The most interesting of the defendants was a young girl, Dora Thewlis, a Huddersfield factory hand, who is sixteen years of age. She wore a shawl over her head, and on taking her place in the dock gazed confidently round the court and smiled at the magistrate. The officer in the case stated that she refused to go away when requested, and he was compelled to arrest her. The following dialogue then ensued:

The Magistrate (Mr. Horace Smith) to the defendant: Do you ask the officer any questions? — None at all.

You are only a child, you know. Where do you come from? — Huddersfield.

The Magistrate (to the defendant): You ought to be in school. It is a shocking thing that you should have come up on a wild-goose chase like this.

The Defendant: I came for my mother and my sisters, who could not come.

The Magistrate: Your mother ought to come with you. It is a shocking thing. Will you go home again? — I do not wish to go back.

What, do you intend to stay here all your life? — Oh, there are plenty who will have me.

The Magistrate: I think it is perfectly disgraceful, and the whole circumstances reflect the gravest discredit on all concerned in bringing you up to London. I shall remand you for a week, and write to your father and mother.

On another young girl, Evelyn Armstrong, aged seventeen, being placed in the dock, after evidence had been given, the magistrate said: Why, you are only a child, and want taking care of. Where are your father and mother?

The Defendant: In Blackpool.

The Magistrate: I hope I shall see them next Wednesday. You will be remanded to that day.

Later in the afternoon, Mr. Pethick Lawrence, who on the previous evening had gone bail for all the defendants, asked the magistrate if he would accept bail for Thewlis and Armstrong.

Mr. Horace Smith: Most decidedly not.


Miss Julia Varley, who was fined 40s., or a month, as she had been previously convicted, addressing the magistrate, said: “I should just like to make a few remarks before I go. I think the police did their duty in an honourable manner, but I wish to express my huge contempt for the law and the law-makers.”

Addressing Miss Patricia Woodlock, who has been convicted three times, the magistrate said: You have been here before?

Miss Woodlock: Yes, I only came out of Holloway on Wednesday week. (Laughter.)

The Magistrate: You will have one month without the option of a fine. It may be as well for me to say that if any of the women who are now convicted come here again on a similar charge they will certainly share your fate.

Miss Woodlock: I can only say that it is an honour for me to go to prison on behalf of my sisters.

Mrs. Chatterton, who had also been convicted on two previous occasions, on being sentenced to a month’s imprisonment without the option of a fine, asked the magistrate in what division she was to be placed.

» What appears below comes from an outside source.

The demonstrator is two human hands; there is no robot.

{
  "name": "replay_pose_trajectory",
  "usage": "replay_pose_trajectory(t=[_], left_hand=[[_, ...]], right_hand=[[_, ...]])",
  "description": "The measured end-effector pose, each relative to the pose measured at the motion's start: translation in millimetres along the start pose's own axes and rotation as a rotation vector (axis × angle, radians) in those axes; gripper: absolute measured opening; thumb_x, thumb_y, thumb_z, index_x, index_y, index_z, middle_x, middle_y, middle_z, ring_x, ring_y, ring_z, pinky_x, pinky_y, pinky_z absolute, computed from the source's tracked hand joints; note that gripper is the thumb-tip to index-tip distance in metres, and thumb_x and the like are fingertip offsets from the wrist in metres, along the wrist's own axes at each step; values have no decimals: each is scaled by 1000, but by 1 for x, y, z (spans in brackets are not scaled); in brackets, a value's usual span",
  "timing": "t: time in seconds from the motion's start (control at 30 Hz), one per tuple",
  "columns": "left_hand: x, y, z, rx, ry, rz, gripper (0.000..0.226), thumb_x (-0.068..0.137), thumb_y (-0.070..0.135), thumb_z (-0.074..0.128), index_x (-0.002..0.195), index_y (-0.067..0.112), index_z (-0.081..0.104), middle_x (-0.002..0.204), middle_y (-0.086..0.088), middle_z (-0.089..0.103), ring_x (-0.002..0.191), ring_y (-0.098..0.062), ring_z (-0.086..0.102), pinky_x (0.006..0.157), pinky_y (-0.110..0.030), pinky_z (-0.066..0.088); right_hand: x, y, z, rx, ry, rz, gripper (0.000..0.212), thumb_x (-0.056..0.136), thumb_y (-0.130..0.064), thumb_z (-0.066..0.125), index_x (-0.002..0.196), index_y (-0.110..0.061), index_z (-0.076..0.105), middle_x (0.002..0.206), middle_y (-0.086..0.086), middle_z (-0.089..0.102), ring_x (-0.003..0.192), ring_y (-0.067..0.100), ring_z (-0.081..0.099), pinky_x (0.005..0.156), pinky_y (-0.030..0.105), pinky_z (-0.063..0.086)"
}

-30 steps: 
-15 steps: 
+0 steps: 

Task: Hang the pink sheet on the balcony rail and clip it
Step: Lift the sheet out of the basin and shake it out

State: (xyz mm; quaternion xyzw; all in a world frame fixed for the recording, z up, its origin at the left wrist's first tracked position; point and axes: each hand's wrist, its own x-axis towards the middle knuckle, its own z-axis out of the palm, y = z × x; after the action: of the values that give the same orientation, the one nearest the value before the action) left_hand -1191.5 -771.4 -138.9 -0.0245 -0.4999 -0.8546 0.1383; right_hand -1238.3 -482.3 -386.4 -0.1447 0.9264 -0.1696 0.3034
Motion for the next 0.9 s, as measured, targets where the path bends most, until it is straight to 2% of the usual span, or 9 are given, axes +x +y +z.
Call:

Mr. Horace Smith : Oh, the first division. In every case the imprisonment will be in the first division.

Miss May Leigh, after the evidence against her had been given, seized a favourable opportunity when the gaoler was not looking to unfold a small banner, which she took from beneath her jacket, on which were inscribed the well-known words: “Votes for women.” The gaoler, turning smartly round, snatched it from her and threw it on the ground.

The Magistrate: I shall fine you 40s. or a month, instead of 20s. or fourteen days, because I do not think it was decent for you to bring a thing like that into court.

Mr. A. R. Orage, the only man arrested, pleaded that he was merely protecting a lady friend, and he was discharged.